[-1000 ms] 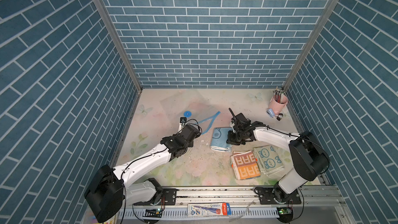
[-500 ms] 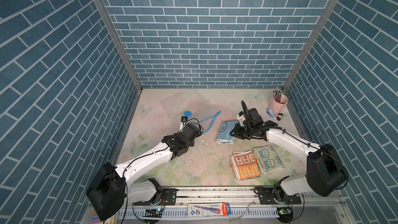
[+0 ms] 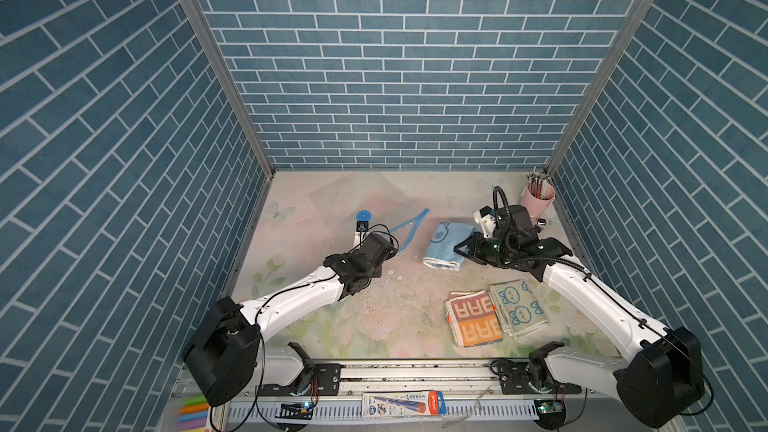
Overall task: Place the folded towel into the vacuum bag
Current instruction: Pick up the towel from the center of the board, then place the towel in the vacuum bag.
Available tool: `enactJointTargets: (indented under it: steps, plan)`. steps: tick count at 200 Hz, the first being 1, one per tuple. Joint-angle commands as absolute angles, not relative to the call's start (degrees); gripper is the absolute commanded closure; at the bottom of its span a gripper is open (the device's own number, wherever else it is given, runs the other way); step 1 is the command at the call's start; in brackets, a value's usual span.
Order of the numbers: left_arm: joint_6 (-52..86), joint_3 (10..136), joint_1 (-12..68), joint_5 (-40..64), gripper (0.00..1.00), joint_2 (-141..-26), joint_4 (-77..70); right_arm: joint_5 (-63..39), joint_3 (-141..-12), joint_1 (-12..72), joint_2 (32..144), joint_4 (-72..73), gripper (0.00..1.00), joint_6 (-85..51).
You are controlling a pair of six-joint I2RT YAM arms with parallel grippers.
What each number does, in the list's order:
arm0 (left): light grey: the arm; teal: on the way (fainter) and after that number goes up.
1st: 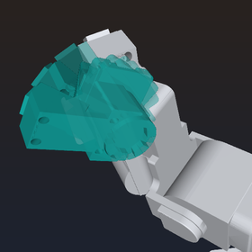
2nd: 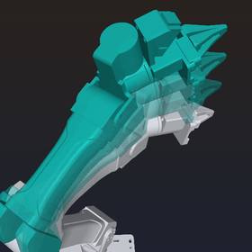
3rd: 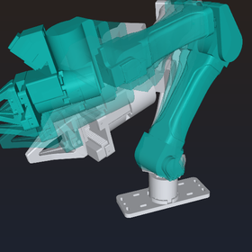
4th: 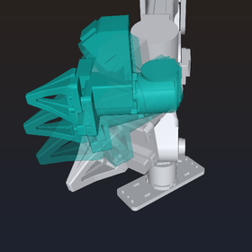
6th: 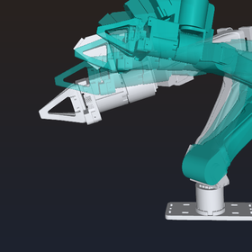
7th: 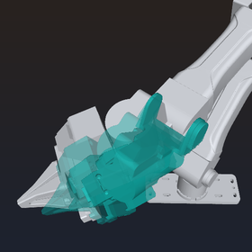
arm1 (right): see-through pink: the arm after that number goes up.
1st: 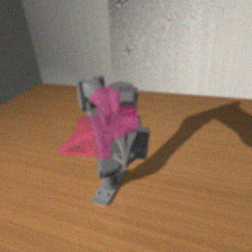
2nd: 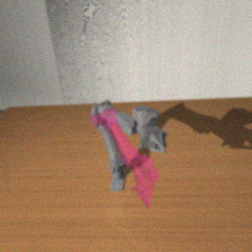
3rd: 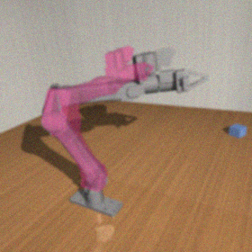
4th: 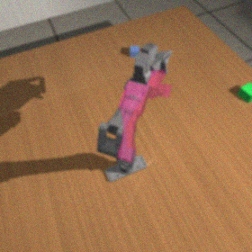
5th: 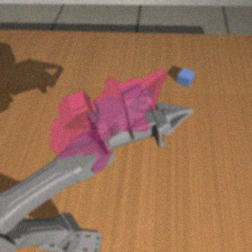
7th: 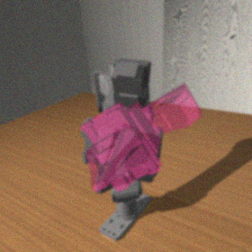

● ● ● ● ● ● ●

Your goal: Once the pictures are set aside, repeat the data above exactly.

Written solution:
[-1000 ms] 
[-500 ms] 
[+0 ms] 
Overall task: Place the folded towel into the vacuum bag
Current instruction: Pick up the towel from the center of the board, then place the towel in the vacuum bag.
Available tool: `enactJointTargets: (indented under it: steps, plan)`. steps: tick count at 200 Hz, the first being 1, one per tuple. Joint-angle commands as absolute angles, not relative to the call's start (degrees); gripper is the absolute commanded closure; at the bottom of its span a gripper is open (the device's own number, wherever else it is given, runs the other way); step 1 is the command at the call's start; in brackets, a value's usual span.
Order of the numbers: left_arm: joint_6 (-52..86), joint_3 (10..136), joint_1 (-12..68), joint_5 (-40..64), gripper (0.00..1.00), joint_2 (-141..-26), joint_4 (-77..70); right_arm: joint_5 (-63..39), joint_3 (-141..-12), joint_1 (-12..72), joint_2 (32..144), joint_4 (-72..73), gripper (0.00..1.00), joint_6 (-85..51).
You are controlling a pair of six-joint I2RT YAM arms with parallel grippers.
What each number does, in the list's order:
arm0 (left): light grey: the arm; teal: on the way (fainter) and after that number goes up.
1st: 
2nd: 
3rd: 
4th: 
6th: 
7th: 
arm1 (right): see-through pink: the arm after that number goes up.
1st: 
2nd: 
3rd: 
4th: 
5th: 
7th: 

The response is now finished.